President Trump and congressional Republicans have long vowed to lower health insurance premiums.
But Trump’s decision to halt funding for Obamacare’s cost-sharing subsidies last week will actually raise rates next year. Plus, the move increases what taxpayers will have to shell out to support Obamacare.
Many states had already allowed insurers to steeply hike Obamacare premiums for 2018, anticipating that Trump may cut off federal support for the subsidies, which reimburse insurers for reducing the deductibles and co-pays of lower-income enrollees. In California, for instance, carriers will levy a surcharge of up to 27% on silver-level plans.

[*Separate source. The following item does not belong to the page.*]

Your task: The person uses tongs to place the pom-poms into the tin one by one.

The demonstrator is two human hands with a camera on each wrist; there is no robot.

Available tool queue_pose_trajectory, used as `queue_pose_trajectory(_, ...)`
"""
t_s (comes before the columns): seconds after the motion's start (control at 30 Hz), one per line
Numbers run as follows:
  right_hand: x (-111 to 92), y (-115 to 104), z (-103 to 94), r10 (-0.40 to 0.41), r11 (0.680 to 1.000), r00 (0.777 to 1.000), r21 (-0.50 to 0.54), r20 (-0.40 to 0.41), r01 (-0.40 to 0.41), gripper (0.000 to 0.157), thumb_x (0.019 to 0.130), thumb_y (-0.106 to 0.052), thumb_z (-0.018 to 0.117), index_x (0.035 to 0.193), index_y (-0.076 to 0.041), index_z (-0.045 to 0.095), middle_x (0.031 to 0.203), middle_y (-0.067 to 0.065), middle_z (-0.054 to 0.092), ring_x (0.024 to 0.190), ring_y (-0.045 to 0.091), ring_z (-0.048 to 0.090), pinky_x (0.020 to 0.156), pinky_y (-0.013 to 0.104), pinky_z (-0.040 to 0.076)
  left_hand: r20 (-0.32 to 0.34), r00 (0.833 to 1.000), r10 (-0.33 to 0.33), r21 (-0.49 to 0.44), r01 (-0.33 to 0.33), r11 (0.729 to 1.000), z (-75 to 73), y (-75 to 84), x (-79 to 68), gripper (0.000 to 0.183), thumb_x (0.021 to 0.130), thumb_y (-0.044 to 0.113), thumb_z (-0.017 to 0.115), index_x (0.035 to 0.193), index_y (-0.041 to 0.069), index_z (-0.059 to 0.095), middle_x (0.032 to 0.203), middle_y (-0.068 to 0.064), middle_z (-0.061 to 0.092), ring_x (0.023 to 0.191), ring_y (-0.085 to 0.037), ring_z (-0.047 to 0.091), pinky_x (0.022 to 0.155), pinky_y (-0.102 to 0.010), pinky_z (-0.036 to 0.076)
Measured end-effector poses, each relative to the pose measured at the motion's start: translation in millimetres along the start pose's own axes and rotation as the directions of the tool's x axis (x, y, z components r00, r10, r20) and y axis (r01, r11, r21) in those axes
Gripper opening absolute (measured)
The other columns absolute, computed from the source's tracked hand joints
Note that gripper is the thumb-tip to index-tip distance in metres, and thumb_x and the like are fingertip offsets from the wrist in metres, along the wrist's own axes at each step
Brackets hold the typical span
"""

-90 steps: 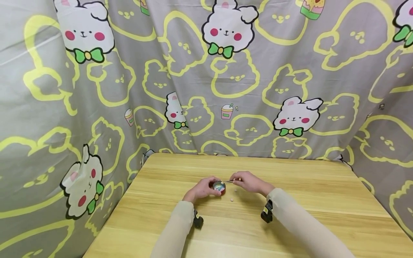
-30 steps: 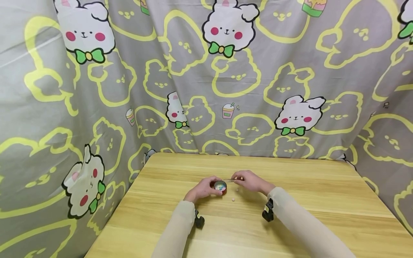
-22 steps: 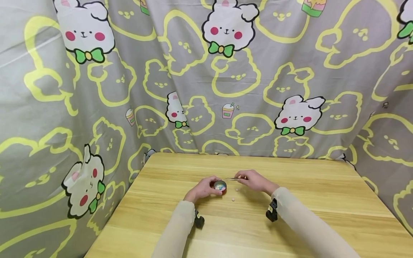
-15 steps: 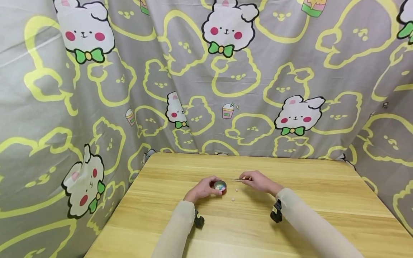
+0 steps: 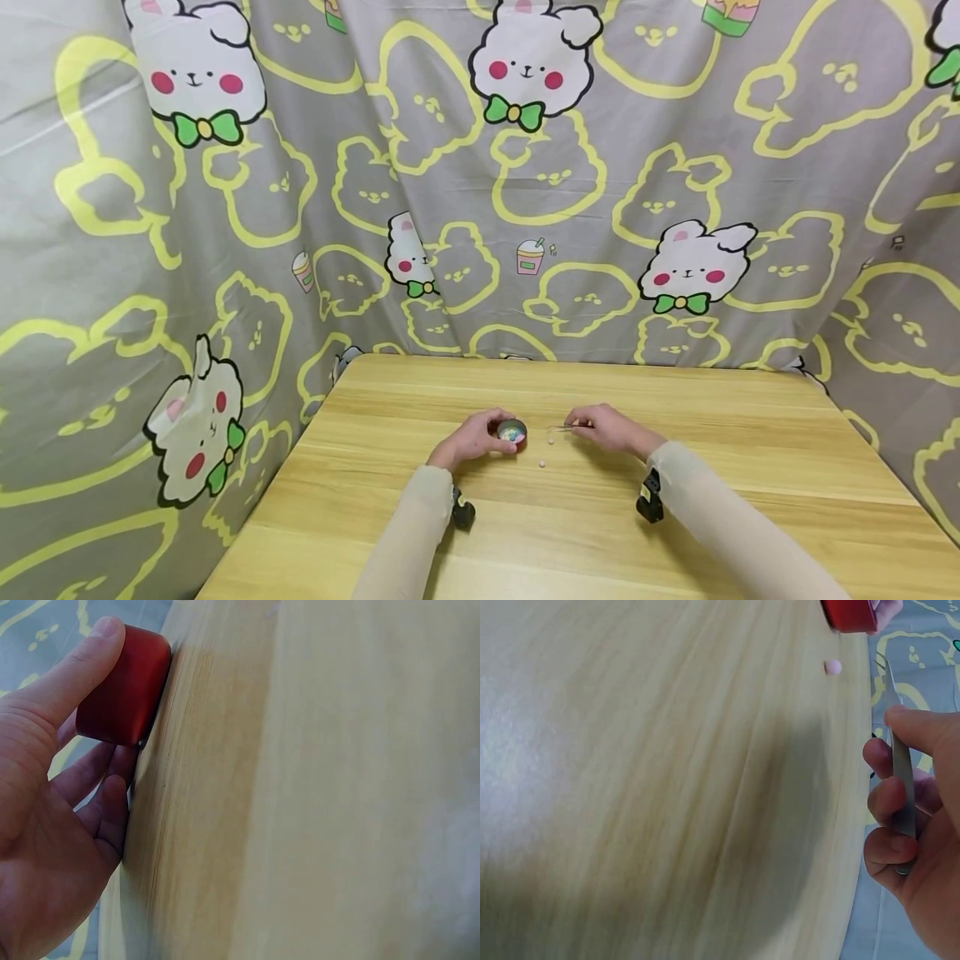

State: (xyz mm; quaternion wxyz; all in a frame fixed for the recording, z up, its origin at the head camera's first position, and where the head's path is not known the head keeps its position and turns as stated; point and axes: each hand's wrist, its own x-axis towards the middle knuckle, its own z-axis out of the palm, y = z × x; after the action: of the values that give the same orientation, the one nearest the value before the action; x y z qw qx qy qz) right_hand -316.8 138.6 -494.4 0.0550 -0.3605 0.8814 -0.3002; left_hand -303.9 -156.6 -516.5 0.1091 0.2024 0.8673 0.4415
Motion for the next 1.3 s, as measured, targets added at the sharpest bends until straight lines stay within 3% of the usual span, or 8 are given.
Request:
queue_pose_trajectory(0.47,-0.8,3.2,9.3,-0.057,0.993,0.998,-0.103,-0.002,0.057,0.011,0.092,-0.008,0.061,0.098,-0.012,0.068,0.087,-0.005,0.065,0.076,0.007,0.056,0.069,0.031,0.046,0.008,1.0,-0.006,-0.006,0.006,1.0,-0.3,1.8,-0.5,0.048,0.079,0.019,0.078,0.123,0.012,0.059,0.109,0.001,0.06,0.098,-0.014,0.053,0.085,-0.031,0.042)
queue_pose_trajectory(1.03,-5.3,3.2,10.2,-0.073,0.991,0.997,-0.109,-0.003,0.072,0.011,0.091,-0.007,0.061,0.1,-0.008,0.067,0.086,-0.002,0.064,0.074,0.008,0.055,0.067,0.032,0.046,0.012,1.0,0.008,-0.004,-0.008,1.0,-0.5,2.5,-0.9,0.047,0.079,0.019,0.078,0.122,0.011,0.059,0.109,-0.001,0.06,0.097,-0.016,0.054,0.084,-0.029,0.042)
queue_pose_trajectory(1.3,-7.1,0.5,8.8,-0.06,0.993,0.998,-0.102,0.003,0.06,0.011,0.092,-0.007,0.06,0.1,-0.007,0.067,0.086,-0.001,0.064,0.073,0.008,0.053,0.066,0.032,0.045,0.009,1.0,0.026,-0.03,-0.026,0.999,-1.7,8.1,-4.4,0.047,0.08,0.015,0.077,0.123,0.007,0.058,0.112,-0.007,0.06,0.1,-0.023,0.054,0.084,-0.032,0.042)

Some insurers are spreading the hikes out across all their plans, but others are limiting it to just silver-tier polices — the plans eligible consumers must purchase to receive the cost-sharing subsidies.
Regulators in some states that hadn’t taken this precaution swiftly moved to boost rates after Trump’s announcement.

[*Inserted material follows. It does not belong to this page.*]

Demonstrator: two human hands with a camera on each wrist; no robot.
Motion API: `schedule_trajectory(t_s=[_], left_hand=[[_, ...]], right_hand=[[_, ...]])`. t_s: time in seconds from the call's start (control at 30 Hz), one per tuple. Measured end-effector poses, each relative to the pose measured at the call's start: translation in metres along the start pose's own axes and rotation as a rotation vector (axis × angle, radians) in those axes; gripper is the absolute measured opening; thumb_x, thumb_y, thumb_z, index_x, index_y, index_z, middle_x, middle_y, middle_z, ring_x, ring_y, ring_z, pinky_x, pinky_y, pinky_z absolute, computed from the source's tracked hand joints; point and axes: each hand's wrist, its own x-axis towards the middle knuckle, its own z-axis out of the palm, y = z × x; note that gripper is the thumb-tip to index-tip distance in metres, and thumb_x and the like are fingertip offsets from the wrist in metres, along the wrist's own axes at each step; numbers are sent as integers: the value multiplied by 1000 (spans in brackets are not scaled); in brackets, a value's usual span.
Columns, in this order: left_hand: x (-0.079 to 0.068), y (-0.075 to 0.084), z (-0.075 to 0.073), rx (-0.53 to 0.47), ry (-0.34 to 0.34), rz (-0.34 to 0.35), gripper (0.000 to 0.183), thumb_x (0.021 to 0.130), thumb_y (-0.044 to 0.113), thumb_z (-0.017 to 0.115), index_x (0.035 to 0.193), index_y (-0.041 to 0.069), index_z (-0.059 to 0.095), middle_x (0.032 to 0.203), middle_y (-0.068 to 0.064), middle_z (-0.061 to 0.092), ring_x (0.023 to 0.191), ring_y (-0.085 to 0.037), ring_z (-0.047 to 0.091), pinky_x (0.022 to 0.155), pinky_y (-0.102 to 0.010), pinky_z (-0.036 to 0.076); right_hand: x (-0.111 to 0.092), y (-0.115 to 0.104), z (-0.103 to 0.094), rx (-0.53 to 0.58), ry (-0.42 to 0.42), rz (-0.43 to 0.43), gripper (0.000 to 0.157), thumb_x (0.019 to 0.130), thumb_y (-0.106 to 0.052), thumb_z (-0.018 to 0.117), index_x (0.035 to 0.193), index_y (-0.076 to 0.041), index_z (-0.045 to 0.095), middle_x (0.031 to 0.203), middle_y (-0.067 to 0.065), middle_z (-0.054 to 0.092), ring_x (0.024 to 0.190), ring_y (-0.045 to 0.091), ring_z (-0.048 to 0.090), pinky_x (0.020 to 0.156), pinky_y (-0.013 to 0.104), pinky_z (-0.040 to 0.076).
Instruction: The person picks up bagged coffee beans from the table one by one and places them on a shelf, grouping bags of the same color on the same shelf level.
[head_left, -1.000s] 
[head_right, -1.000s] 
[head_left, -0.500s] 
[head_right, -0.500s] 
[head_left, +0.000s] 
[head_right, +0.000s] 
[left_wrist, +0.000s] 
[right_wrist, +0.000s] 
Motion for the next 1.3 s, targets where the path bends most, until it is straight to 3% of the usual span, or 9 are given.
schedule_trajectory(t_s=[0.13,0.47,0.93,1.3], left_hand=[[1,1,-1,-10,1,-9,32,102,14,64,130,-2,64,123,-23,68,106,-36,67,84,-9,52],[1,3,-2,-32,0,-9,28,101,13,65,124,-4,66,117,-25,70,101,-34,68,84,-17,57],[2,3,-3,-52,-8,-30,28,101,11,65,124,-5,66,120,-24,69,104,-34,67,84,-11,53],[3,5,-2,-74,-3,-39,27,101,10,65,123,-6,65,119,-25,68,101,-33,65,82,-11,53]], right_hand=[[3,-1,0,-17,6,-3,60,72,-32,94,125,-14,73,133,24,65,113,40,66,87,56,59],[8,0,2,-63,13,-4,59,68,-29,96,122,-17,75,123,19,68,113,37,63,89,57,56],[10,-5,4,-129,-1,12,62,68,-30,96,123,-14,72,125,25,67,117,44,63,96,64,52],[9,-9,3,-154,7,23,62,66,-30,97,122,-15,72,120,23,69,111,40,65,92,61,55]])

In Oregon, state officials on Friday ordered insurers offering policies on the exchange to boost their silver plans premiums by an additional 7.1% for 2018. This will make up for the $49 million in cost-sharing subsidy funding that they will lose.
Rate increases in Arkansas will be roughly double what they would have been had the cost-sharing subsidy funding continued. The average premium at insurer Ambetter will rise 21.4% next year, instead of 9.9%, the state insurance department said Friday. Arkansas Blue Cross Blue Shield will boost rates an average of 14.2%, instead of 7.8%.
Pennsylvania regulators said Monday that rates will jump 30.6%, on average, rather than the 7.6% hike that was expected had Trump continued funding the subsidies.
“This is not the situation I hoped we would be in, but due to President Trump’s refusal to make cost-sharing reduction payments for 2018 and Congress’s inaction to appropriate funds, it is the reality that state regulators must face and the reason rate increases will be higher than they should be across the country,” said Acting Insurance Commissioner Jessica Altman.
Some states haven’t yet decided what to do. Maryland is in this boat.
“We are still reviewing our options,” Al Redmer, Jr., the state’s insurance commissioner, told CNNMoney.
CareFirst BlueCross BlueShield, one of two insurers on the Maryland exchange, is already asking regulators to raise rates. Earlier this year, it had requested premium hikes of 50.4% and 58.8%, on average, for its HMO and PPO policies, respectively. It was granted increases of 34.5% and 49.9% for those polices.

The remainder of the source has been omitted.